Problem description
Down to the last character, repeat the entries beneath this task.

Records from a collection:

************

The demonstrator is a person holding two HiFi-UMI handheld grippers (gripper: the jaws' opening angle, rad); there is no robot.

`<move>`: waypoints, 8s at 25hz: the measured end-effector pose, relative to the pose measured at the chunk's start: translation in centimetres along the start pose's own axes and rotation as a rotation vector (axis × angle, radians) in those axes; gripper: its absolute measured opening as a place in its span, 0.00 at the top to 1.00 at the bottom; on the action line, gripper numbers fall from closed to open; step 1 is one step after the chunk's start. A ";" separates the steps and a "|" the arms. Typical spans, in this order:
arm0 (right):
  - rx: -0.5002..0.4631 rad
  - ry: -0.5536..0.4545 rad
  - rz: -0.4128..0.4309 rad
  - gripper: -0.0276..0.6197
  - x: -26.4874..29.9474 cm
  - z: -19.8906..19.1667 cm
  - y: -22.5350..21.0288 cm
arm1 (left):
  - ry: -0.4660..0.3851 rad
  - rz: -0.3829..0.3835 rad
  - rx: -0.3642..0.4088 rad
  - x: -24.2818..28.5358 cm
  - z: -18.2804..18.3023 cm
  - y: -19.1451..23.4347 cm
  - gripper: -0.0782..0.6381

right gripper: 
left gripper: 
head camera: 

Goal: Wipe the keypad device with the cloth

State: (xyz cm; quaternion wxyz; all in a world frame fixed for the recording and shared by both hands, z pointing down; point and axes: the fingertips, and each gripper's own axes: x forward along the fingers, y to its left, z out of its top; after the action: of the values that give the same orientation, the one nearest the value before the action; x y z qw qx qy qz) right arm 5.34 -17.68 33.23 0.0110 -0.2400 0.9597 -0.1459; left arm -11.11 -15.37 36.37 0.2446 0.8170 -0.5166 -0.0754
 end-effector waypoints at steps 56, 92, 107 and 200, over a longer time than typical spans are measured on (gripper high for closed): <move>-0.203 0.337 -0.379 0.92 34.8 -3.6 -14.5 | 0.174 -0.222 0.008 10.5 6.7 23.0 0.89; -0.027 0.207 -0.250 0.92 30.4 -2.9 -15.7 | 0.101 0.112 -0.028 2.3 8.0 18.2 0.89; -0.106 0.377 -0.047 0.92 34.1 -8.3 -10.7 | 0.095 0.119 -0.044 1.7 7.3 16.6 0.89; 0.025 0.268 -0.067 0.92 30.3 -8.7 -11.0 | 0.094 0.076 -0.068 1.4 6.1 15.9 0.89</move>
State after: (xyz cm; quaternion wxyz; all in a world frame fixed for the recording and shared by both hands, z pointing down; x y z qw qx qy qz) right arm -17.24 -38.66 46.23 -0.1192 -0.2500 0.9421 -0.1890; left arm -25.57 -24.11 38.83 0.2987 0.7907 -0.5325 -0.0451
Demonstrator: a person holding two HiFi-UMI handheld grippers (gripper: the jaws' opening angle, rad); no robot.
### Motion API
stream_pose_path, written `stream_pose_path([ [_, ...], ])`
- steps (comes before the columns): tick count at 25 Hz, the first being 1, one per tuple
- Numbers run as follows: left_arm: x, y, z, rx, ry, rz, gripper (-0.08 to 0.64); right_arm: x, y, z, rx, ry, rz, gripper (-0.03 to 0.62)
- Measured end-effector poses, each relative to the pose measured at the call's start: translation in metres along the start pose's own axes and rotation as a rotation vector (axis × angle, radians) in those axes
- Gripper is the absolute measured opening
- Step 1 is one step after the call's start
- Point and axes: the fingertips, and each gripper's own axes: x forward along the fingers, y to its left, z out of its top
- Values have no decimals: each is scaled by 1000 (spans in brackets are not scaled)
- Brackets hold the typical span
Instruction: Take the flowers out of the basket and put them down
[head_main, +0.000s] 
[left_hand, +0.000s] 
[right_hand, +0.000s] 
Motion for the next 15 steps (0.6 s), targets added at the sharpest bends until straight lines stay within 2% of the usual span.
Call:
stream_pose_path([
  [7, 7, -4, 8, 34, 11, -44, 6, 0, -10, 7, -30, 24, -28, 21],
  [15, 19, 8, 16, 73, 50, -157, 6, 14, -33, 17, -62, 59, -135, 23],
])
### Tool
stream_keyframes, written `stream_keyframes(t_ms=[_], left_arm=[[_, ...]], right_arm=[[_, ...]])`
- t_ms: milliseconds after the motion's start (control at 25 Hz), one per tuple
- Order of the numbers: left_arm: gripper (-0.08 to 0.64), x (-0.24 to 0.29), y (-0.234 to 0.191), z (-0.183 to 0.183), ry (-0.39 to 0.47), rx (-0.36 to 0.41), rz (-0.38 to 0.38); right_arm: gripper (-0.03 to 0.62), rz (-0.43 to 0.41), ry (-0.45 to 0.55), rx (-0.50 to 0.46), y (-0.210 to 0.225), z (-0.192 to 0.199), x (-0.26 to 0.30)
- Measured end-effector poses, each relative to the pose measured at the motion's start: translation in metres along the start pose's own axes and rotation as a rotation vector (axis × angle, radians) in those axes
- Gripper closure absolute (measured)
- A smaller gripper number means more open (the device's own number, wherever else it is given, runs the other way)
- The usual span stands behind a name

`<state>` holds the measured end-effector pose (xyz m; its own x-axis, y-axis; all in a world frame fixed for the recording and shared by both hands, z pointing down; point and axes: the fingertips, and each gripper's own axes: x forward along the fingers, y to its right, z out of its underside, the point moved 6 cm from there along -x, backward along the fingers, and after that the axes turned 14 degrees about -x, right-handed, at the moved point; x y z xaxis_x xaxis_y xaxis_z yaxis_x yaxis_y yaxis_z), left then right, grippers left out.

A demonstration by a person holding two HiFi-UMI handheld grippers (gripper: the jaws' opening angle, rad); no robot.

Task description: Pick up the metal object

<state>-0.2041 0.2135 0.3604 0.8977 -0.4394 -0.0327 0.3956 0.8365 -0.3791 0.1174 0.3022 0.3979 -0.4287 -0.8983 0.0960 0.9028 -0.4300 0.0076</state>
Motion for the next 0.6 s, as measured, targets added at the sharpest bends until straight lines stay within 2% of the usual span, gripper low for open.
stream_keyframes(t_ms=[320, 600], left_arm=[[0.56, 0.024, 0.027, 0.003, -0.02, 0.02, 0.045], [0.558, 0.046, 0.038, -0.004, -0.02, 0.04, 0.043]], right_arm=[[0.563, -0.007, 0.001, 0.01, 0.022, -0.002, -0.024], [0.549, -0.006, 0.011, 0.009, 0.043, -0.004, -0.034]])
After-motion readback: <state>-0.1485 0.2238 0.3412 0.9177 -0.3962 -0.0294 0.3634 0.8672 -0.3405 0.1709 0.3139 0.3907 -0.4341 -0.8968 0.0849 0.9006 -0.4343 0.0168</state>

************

Written solution
The demonstrator is a person holding two HiFi-UMI handheld grippers (gripper: the jaws' opening angle, rad); there is no robot.

`<move>`: waypoints, 8s at 25hz: the measured end-effector pose, relative to the pose measured at the chunk's start: translation in centimetres along the start pose's own axes and rotation as a rotation vector (axis × angle, radians) in those axes; gripper: its absolute measured opening as a place in its span, 0.00 at the top to 1.00 at the bottom; on the action line, gripper numbers fall from closed to open; step 1 is one step after the chunk's start. A ";" separates the steps and a "|" the arms. Typical spans, in this order:
arm0 (right):
  - rx: -0.5002..0.4631 rad
  - ry: -0.5536..0.4545 rad
  - rz: -0.4128..0.4309 rad
  - gripper: -0.0276..0.6197
  - x: -26.4874..29.9474 cm
  - z: -19.8906..19.1667 cm
  - y: -22.5350..21.0288 cm
arm1 (left):
  - ry: -0.4660..0.3851 rad
  - rz: -0.3829..0.3835 rad
  - rx: -0.3642..0.4088 rad
  - x: -24.2818..28.5358 cm
  - z: -18.2804..18.3023 cm
  - y: -19.1451..23.4347 cm
  - gripper: -0.0782..0.6381

right gripper: 
left gripper: 
head camera: 

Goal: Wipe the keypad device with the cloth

State: (xyz cm; quaternion wxyz; all in a world frame fixed for the recording and shared by both hands, z pointing down; point and axes: the fingertips, and each gripper's own axes: x forward along the fingers, y to its left, z out of its top; after the action: of the values that give the same orientation, the one nearest the value before the action; x y z qw qx qy qz) right arm 5.34 -17.68 33.23 0.0110 -0.2400 0.9597 -0.1459; left arm -11.11 -15.37 36.37 0.2446 0.8170 -0.5166 -0.0754
 end-effector waypoints at steps 56, 92, 107 and 200, over a longer time than typical spans are measured on (gripper high for closed): <move>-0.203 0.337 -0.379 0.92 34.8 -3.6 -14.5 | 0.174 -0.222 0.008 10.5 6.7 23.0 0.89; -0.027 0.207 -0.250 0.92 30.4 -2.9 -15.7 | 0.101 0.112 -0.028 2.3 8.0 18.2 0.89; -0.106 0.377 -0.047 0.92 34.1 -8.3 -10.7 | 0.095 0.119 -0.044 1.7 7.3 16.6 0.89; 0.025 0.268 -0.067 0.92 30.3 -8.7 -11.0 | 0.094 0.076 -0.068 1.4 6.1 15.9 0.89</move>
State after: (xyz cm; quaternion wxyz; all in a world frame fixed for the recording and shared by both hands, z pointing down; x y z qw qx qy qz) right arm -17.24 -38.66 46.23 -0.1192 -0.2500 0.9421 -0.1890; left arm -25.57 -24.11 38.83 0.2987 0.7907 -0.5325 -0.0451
Demonstrator: a person holding two HiFi-UMI handheld grippers (gripper: the jaws' opening angle, rad); no robot.
### Motion API
stream_pose_path, written `stream_pose_path([ [_, ...], ])`
- steps (comes before the columns): tick count at 25 Hz, the first being 1, one per tuple
- Numbers run as follows: left_arm: x, y, z, rx, ry, rz, gripper (-0.08 to 0.64); right_arm: x, y, z, rx, ry, rz, gripper (-0.03 to 0.62)
- Measured end-effector poses, each relative to the pose measured at the call's start: translation in metres along the start pose's own axes and rotation as a rotation vector (axis × angle, radians) in those axes
- Gripper is the absolute measured opening
- Step 1 is one step after the call's start
- Point and axes: the fingertips, and each gripper's own axes: x forward along the fingers, y to its left, z out of its top
- Values have no decimals: each is scaled by 1000 (spans in brackets are not scaled)
- Brackets hold the typical span
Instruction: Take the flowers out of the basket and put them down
[head_main, +0.000s] 
[left_hand, +0.000s] 
[right_hand, +0.000s] 
Motion for the next 15 steps (0.6 s), targets added at the sharpest bends until straight lines stay within 2% of the usual span.
Call:
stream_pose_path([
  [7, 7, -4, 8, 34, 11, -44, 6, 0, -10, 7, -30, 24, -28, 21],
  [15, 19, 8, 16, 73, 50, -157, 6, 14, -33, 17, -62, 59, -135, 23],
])
### Tool
stream_keyframes, written `stream_keyframes(t_ms=[_], left_arm=[[_, ...]], right_arm=[[_, ...]])`
- t_ms: milliseconds after the motion's start (control at 25 Hz), one per tuple
- Order of the numbers: left_arm: gripper (-0.08 to 0.64), x (-0.24 to 0.29), y (-0.234 to 0.191), z (-0.183 to 0.183), ry (-0.39 to 0.47), rx (-0.36 to 0.41), rz (-0.38 to 0.38); right_arm: gripper (-0.03 to 0.62), rz (-0.43 to 0.41), ry (-0.45 to 0.55), rx (-0.50 to 0.46), y (-0.210 to 0.225), z (-0.192 to 0.199), x (-0.26 to 0.30)
- Measured end-effector poses, each relative to the pose measured at the motion's start: translation in metres along the start pose's own axes and rotation as a rotation vector (axis × angle, radians) in those axes
- Gripper closure absolute (measured)
- A smaller gripper number means more open (the device's own number, wherever else it is given, runs the other way)
- The usual span stands behind a name

`<state>` holds the measured end-effector pose (xyz m; its own x-axis, y-axis; all in a world frame fixed for the recording and shared by both hands, z pointing down; point and axes: the fingertips, and each gripper's own axes: x forward along the fingers, y to its right, z out of its underside, the point moved 6 cm from there along -x, backward along the fingers, and after that the axes turned 14 degrees about -x, right-handed, at the moved point; x y z xaxis_x xaxis_y xaxis_z yaxis_x yaxis_y yaxis_z), left then right, grippers left out.

A demonstration by a person holding two HiFi-UMI handheld grippers (gripper: the jaws' opening angle, rad); no robot.

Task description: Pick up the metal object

<state>-0.2041 0.2135 0.3604 0.8977 -0.4394 -0.0327 0.3956 0.8365 -0.3791 0.1174 0.3022 0.3979 -0.4287 -0.8983 0.0960 0.9028 -0.4300 0.0076</state>
Motion for the next 0.6 s, as measured, targets added at the sharpest bends until straight lines stay within 2% of the usual span, gripper low for open.
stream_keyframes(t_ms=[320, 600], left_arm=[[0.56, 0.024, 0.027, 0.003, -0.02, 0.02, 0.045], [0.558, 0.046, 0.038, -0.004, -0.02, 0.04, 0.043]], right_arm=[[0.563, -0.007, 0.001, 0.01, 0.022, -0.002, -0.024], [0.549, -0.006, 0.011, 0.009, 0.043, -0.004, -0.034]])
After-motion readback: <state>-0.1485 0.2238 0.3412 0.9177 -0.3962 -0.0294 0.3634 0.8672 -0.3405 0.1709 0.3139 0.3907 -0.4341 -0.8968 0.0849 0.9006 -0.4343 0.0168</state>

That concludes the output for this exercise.